Dengan peristiwa ini terbukti bahwa pemerintah dalam tindakkannya telah berlaku
tidak bijaksana dan tidak adil terhadap pergerakan rakyat Indonesia.
Setelah pembukaan Volksraad yang baru pada tahun
1939, sudah menjadi kebiasaan bahwa fraksi nasional ditinjau kembali. M. Yamin
yang pada tahun 1939 menjadi anggota volksraad menyusun rencana yang dalam
beberapa hal lebih luas daripada rencana yang dibuat oleh M. H. Thamrin. M.
Yamin mengusulkan agar fraksi nasional menyusun suatu progam yang akan
diumumkan kepada seluruh rakyat Indonesia, untuk mengakhiri kecaman bahwa
fraksi nasional itu tidak bekerja hanya untuk jawa saja tetapi juga untuk daerah-daera
luar jawa.
Usul M. Yamin ini tidak disetujui oleh M.H. Thamrin.

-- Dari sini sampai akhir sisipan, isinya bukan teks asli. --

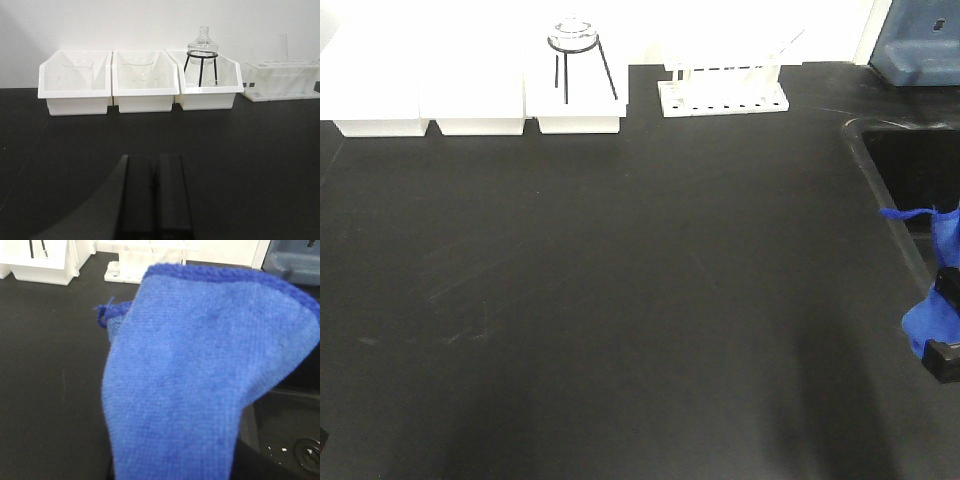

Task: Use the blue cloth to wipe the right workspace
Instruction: 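Lift the blue cloth up with the right gripper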

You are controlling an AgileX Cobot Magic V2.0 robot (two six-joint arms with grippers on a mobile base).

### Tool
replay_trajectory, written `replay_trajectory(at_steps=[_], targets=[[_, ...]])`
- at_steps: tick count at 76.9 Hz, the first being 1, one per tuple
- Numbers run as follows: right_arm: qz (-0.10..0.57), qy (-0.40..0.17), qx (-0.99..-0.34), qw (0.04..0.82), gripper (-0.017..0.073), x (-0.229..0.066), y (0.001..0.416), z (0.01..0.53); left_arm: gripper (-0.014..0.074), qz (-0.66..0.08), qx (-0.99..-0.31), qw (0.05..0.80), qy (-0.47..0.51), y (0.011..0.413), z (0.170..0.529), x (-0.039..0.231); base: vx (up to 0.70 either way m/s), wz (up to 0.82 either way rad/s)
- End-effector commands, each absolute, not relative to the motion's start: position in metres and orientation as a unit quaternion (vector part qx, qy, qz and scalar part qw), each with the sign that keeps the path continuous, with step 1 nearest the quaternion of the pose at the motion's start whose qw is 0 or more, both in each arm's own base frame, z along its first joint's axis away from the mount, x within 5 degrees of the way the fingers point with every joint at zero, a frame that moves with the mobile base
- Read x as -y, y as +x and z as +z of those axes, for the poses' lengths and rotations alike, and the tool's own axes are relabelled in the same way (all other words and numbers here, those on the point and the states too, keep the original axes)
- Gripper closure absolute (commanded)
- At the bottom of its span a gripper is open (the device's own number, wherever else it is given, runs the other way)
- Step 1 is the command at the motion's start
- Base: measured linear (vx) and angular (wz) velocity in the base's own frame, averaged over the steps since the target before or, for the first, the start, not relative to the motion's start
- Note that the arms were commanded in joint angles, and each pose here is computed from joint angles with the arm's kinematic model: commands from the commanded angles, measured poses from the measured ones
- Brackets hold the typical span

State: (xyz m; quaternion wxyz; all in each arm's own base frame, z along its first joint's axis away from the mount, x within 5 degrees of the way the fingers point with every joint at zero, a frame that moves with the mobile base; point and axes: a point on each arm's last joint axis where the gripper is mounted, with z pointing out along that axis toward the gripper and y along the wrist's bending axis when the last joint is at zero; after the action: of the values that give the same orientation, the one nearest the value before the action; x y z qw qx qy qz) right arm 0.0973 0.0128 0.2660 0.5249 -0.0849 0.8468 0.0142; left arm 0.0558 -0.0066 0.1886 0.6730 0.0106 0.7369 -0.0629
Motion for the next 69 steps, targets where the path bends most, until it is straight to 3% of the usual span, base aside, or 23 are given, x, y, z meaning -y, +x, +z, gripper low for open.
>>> replay_trajectory(at_steps=[1, 69], targets=[[0.011, -0.088, -0.822, 0.562, 0.0567, -0.0131, 0.1018, 0.2798, 0.06, -0.064, -0.696, 0.715, 0.006, 0.0544, 0.205, 0.0057, 0.0, 0.0], [0.011, -0.088, -0.822, 0.562, 0.0567, -0.0131, 0.1018, 0.2798, 0.06, -0.065, -0.696, 0.715, 0.006, 0.0544, 0.205, 0.0057, -0.01, 0.0]])
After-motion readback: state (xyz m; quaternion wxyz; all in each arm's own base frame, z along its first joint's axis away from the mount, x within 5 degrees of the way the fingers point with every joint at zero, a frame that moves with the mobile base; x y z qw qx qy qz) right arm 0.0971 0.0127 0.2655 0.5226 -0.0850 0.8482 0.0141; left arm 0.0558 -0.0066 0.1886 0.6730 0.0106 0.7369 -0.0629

Oleh karena itu pada tanggal 10 juli 1939 atas prakarsa M. Yamin di volksraad
berdiri golongan nasional Indonesia (GNI) di samping fraksi nasional. Badan ini
tidak mewakili partai-partai di volksraad melainkan mewakili golongan-golongan
rakyat. Dalam arti tertentu GNI ini bersifat provinsialistis. Semua anggotanya
yaitu, M.Yamin, Soangkupon, Abdul Rasyid, dan Tajuddin Noor adalah
utusan-utusan dari luar Jawa. Anggota fraksi nasional dari luar jawa yang tetap
setia pada badan tersebut adalah Mukhtar dan Lapian.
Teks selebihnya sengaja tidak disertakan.